## [Exercise instructions]
Each line of the listing below that includes "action" must be copied.

## [Given data]
►

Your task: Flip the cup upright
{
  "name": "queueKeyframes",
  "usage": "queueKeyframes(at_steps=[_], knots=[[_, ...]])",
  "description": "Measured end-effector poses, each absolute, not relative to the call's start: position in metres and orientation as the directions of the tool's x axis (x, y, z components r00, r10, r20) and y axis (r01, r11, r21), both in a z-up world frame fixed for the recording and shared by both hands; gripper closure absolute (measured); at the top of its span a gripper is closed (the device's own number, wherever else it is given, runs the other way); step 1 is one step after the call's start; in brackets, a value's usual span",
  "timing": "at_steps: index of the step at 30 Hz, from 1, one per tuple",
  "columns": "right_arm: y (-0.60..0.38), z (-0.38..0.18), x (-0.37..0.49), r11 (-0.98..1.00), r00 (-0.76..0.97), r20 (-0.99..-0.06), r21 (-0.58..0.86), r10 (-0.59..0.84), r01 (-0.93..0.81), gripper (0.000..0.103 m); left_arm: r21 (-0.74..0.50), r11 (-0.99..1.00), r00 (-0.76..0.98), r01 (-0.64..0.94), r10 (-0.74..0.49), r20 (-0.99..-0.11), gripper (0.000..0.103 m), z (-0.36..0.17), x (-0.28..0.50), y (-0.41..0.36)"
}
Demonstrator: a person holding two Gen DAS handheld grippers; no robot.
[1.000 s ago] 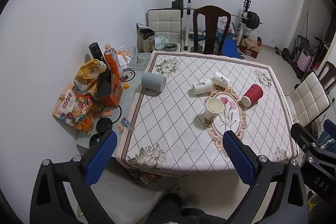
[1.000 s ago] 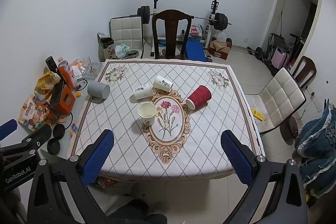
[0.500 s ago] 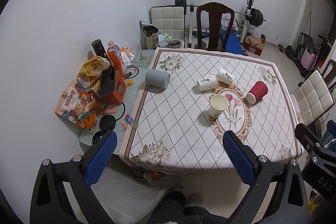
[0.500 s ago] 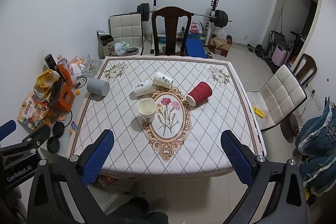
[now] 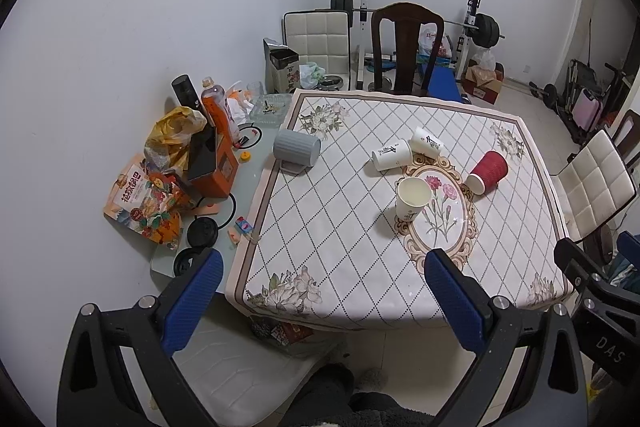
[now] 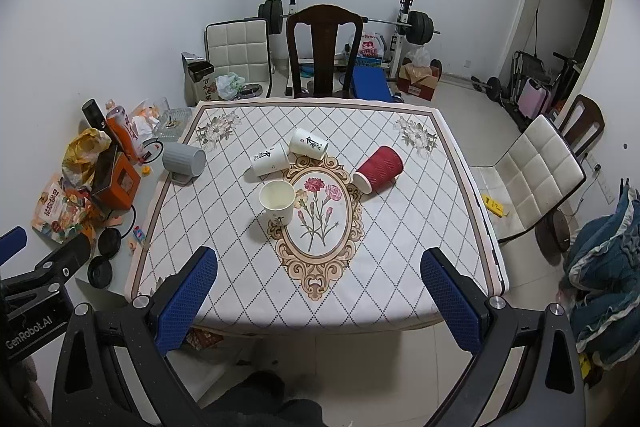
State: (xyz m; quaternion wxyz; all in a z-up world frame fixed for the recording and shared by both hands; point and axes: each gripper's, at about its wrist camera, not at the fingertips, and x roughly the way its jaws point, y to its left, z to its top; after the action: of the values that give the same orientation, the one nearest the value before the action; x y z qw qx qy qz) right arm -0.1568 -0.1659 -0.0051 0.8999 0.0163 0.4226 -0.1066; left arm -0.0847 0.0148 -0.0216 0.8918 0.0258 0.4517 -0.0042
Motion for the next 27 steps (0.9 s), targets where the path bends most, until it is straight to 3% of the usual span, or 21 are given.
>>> queueKeyframes(at_steps=[27], knots=[[-0.1639, -0.0130, -0.1522, 0.981, 0.616, -0.772, -0.057, -0.160, 0.183, 0.000, 0.047, 0.999, 0.591, 0.024, 0.023, -0.806, 0.000, -0.0301, -0.0933, 0.0155]])
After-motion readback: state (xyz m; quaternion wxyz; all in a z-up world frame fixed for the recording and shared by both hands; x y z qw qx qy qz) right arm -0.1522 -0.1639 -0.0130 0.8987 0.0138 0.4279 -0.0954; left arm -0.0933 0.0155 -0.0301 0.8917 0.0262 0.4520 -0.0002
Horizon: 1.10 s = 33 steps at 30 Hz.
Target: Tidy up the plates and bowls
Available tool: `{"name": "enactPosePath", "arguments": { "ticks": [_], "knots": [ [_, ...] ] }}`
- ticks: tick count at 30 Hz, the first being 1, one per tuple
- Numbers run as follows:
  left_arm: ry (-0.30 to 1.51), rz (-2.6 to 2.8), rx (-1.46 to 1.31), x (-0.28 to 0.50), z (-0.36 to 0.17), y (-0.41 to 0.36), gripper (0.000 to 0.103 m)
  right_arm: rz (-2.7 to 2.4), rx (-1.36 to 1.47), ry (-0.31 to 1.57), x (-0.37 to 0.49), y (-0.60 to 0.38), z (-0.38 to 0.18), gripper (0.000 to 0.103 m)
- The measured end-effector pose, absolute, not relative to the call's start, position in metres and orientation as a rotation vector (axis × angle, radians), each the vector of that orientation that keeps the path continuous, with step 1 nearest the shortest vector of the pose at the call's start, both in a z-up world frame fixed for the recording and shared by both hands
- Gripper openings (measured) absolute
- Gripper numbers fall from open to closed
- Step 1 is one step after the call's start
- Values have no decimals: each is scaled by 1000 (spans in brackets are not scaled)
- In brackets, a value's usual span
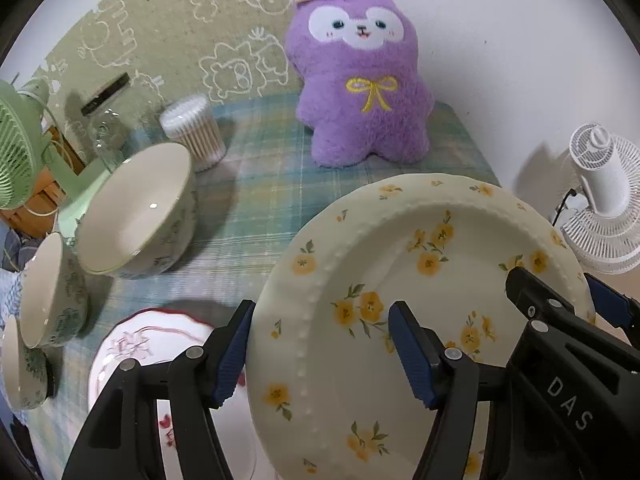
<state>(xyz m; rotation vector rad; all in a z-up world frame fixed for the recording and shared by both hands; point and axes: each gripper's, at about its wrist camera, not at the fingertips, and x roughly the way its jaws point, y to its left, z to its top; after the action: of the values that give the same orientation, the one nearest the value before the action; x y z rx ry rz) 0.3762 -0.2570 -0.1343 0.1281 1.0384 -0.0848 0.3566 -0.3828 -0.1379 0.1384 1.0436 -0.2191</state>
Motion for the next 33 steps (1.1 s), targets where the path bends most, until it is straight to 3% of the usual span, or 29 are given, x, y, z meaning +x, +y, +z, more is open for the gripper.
{"name": "enactPosePath", "arguments": {
  "ticks": [17,33],
  "knots": [
    [987,-125,103,305,-83,-216,67,-259,141,996,277,-347,-82,73],
    [1012,-138,112,218,-86,-164,67,-276,149,1028,187,-292,-86,73]
  ]
}}
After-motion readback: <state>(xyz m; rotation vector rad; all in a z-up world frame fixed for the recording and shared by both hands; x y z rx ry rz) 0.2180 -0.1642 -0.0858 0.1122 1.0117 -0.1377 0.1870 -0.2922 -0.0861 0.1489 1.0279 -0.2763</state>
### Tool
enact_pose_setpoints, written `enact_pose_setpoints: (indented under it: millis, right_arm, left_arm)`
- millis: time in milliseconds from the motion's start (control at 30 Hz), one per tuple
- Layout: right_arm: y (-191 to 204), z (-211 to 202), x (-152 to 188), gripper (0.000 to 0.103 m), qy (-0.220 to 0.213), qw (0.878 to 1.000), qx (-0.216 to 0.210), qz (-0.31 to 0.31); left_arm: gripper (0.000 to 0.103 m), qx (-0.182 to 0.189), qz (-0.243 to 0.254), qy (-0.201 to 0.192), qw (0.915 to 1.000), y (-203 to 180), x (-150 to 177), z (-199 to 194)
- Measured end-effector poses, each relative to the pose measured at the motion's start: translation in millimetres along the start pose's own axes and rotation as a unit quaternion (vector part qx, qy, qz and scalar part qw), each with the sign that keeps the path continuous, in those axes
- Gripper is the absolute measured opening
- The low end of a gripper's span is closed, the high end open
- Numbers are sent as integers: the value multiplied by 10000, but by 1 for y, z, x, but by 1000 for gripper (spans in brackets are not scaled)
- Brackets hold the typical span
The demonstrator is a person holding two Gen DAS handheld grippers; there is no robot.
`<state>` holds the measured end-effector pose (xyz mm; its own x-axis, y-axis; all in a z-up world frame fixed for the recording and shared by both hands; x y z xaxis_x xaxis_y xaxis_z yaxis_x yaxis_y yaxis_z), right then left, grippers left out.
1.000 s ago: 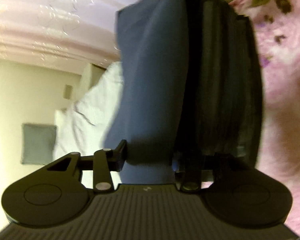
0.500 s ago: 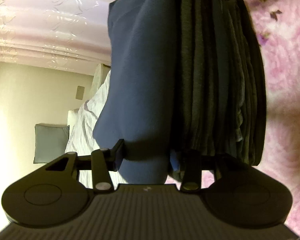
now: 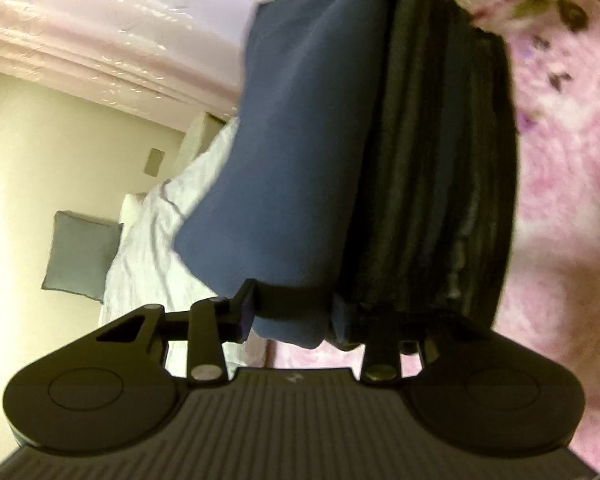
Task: Fold clothes
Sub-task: 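Lower the navy garment onto the dark clothes stack with both grippers, then open both grippers and release the garment on top of the stack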
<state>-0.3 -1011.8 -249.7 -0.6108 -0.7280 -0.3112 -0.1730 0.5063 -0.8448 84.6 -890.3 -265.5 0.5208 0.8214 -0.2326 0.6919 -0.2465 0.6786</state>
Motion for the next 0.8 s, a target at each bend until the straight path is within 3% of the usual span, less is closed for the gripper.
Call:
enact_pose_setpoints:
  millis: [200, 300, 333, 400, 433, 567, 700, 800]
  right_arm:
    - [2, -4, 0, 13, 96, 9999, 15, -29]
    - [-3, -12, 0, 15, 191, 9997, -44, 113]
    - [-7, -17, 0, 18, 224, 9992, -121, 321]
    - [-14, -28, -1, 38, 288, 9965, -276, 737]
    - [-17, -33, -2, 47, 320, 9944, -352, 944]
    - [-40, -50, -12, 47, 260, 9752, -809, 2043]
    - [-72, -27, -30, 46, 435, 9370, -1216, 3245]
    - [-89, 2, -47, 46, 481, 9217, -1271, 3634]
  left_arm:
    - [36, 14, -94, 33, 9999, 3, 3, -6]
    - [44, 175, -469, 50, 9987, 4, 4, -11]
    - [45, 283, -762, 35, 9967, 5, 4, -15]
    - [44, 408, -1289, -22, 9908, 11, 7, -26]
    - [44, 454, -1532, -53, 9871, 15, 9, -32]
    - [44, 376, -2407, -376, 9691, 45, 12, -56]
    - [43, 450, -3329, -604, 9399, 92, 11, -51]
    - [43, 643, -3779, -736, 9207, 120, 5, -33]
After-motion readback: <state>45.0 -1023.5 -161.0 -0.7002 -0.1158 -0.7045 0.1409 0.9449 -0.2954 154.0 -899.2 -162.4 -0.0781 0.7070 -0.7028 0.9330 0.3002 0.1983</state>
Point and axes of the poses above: each gripper's, at about its wrist camera, not at the fingertips, and z roughly the way its jaws point, y to its left, x to its underside, the point moved 10 cm from there along z, roughly the way its jaws point, and after that the axes turned 12 degrees about x, right-handed, at the moved point
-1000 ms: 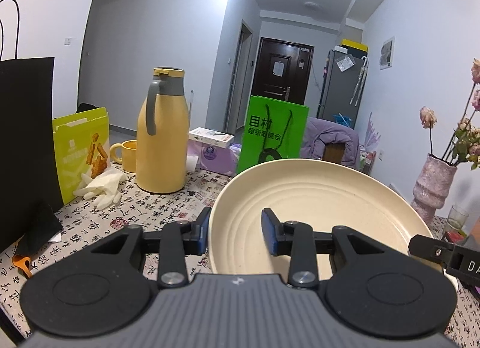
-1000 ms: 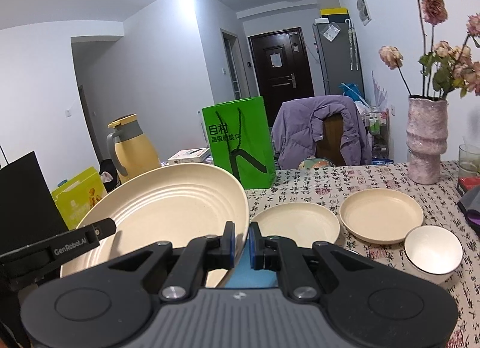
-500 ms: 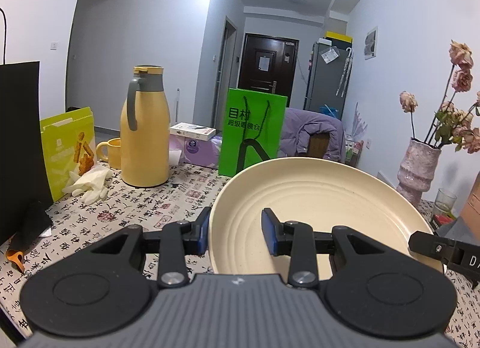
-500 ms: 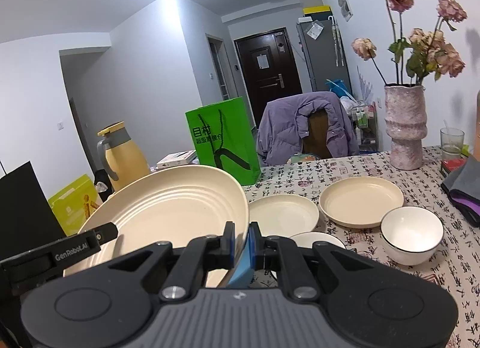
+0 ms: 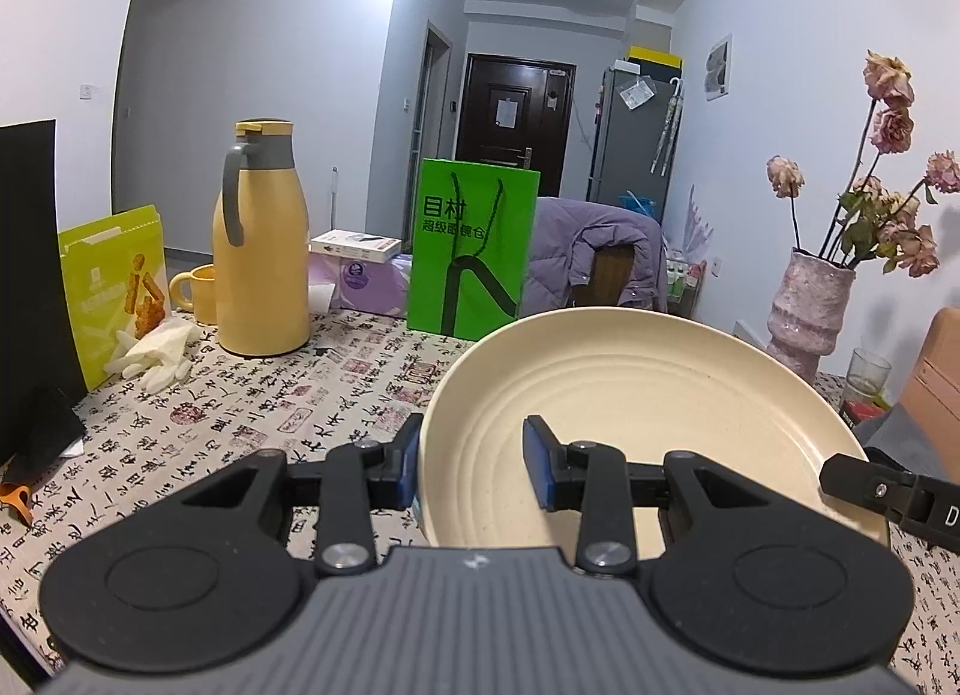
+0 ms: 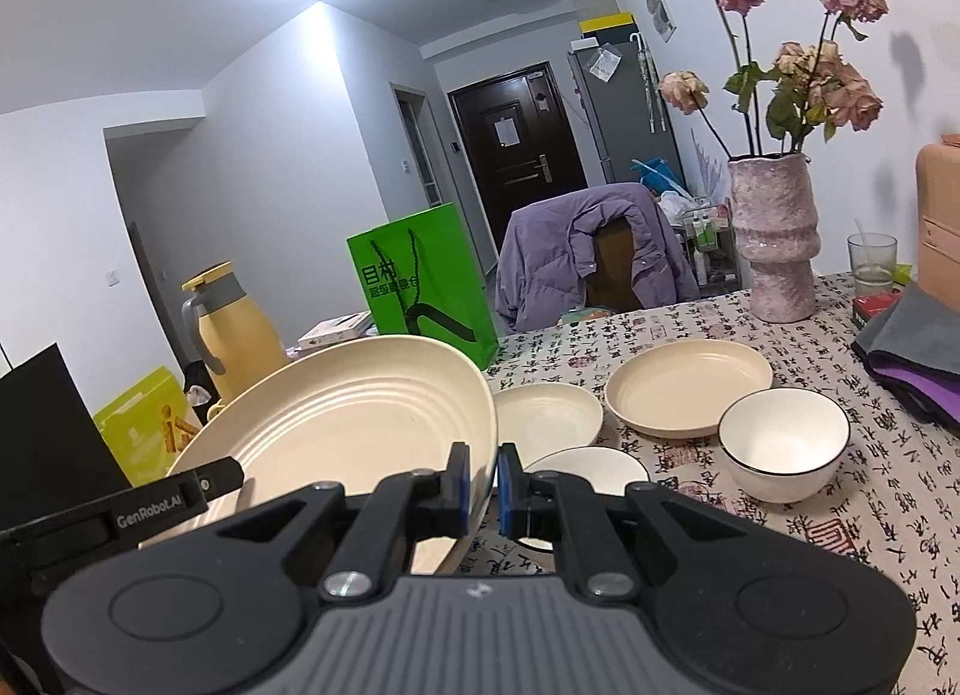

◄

## [Answer section]
State: (xyz m; quaternion wxyz; all in a z-up world frame fixed for the recording and shared by both hands; point and axes: each gripper's, at about its wrist camera, not at the fingertips, and x roughly the way its jaws point, y to its left, z to its top; after the action: of the values that give the same orientation, the one nearest the value before the action; x y z qw qx qy qz) right arm -0.1568 -0.1659 -0.0051 0.8999 0.0163 0.4226 -0.1066; left arm -0.0847 0.0148 -0.0216 0.8918 0.0258 0.4517 -0.0042
<state>(xyz m; rotation vector rad; all in a z-up world frame fixed for the recording and shared by both hands; point and axes: each gripper's, at about its wrist camera, not at the fingertips, and x roughly the way its jaws point, y to its left, z to its top; after the action: of the values that give the same orientation, the one nearest the value before the action; x y z rx ry rz) 0.3762 -0.2570 -0.1343 0.1281 1.0384 -0.0848 0.3566 -0.3828 -0.1379 0.1384 1.0436 -0.2191</state>

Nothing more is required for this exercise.